▸ Your task
Please output the data below exactly as given, starting at its first line and stopping after the line that contains "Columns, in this".
◆ ◆ ◆ ◆ ◆ ◆ ◆
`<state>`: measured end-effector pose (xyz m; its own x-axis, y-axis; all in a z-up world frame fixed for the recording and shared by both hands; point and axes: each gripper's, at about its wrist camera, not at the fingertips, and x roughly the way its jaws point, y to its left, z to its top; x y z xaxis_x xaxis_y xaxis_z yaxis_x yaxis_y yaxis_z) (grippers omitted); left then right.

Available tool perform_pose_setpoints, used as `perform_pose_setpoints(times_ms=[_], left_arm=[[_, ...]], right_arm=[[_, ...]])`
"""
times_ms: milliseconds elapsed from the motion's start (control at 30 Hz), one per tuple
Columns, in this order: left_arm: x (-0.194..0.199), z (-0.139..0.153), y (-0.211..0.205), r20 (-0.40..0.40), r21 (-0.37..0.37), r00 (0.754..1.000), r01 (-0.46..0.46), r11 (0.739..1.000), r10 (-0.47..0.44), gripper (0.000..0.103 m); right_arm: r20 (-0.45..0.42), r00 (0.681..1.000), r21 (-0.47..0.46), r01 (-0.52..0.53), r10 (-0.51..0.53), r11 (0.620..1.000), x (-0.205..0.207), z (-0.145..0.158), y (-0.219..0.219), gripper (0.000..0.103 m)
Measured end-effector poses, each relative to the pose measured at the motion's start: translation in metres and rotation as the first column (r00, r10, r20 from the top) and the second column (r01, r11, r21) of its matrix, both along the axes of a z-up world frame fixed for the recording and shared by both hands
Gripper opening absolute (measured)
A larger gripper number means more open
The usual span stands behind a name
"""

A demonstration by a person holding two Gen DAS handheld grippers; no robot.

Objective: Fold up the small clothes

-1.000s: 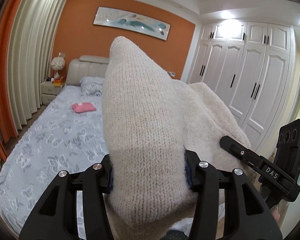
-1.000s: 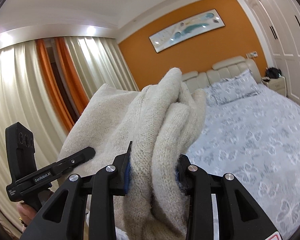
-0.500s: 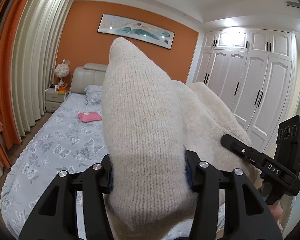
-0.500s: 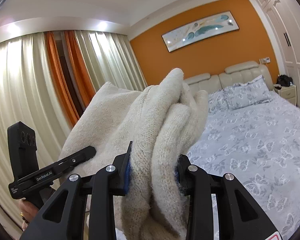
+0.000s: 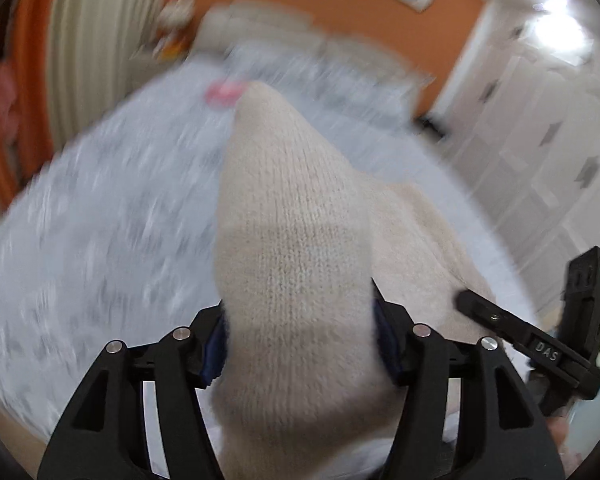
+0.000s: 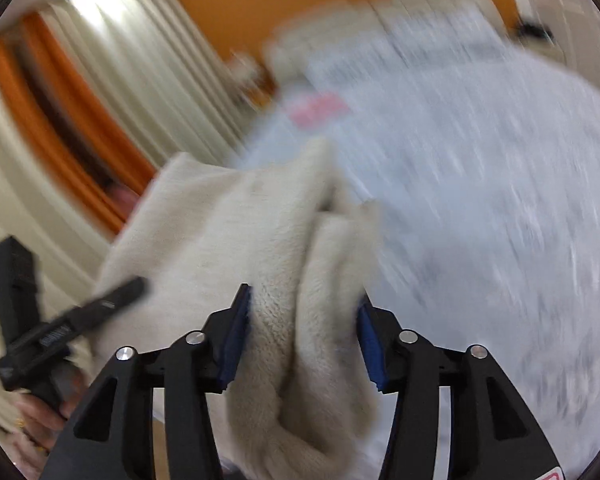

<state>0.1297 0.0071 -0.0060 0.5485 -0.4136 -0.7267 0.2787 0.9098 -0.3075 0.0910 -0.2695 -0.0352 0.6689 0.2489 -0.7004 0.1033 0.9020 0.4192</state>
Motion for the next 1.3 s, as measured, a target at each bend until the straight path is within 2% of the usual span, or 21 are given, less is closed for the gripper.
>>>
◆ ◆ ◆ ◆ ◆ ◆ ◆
▸ Answer space
`<state>`: measured end-effector pose (xyz m; its own x-axis, y-axis; all in a z-up world frame fixed for the recording and shared by both hands; point and axes: each gripper's, at about its wrist camera, not at the fingertips, and x roughly the way its jaws point, y to its left, z to its top; x y z xaxis_x xaxis_y xaxis_z yaxis_x yaxis_y yaxis_z) (grippers omitted); left then right.

Available tool perform_pose_setpoints, used as `perform_pose_setpoints(times_ms=[_], left_arm=[[_, ...]], right_arm=[[_, ...]])`
"""
times_ms: milliseconds elapsed from the motion's start (control at 30 Hz), one per tuple
Columns, in this order: left_arm: x (-0.194..0.199), z (-0.139..0.153), y (-0.211..0.205), r20 (-0.40..0.40), r21 (-0.37..0.37), r00 (0.754..1.000), r01 (-0.46..0.46), r11 (0.739..1.000), r10 (-0.47..0.44), gripper (0.000..0.103 m); right_arm: r20 (-0.45..0.42), r00 (0.681..1.000), r21 (-0.47..0.46), r01 (-0.52..0.53), r10 (-0.51..0.53), r11 (0.620..1.000), x (-0.205..0.207), z (-0.145..0.158), y (-0.219..0.219), gripper (0.000..0.103 m)

Nothing further belongs to this answer.